Every line below that holds the string "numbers" should be copied.

Raw data
※ ※ ※

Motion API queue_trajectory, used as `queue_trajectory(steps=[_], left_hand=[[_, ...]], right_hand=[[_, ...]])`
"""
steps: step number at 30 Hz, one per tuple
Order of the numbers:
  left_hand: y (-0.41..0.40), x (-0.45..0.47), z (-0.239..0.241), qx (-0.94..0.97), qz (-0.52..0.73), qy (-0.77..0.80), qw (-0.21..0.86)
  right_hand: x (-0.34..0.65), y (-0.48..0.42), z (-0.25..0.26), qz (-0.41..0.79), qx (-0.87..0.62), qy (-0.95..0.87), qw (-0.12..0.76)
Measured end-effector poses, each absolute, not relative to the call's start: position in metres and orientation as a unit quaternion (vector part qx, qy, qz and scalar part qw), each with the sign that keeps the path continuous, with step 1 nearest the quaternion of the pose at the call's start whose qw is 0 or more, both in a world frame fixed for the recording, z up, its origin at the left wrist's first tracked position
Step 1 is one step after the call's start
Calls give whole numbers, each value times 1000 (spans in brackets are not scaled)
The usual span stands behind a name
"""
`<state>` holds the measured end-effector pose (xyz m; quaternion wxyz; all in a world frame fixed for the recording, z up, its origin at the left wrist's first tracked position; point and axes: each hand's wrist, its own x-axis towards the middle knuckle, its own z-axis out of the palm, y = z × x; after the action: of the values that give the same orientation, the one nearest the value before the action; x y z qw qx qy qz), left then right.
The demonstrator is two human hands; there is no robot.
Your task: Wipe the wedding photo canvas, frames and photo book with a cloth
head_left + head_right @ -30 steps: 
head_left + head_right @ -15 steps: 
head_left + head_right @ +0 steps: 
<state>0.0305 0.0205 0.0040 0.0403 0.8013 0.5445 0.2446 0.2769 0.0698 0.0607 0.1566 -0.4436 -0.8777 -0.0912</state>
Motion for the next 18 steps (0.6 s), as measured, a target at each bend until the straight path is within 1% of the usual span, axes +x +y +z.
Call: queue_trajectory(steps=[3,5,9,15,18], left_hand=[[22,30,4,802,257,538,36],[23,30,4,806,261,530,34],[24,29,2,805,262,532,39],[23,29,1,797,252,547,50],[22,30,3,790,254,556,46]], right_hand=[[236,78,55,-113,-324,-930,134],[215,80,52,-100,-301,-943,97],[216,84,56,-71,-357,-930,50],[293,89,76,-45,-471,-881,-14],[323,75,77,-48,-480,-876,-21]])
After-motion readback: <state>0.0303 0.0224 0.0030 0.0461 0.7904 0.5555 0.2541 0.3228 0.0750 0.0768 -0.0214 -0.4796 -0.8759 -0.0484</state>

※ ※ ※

Output of the task
Order of the numbers:
Calls give whole numbers, each value times 1000 (spans in brackets are not scaled)

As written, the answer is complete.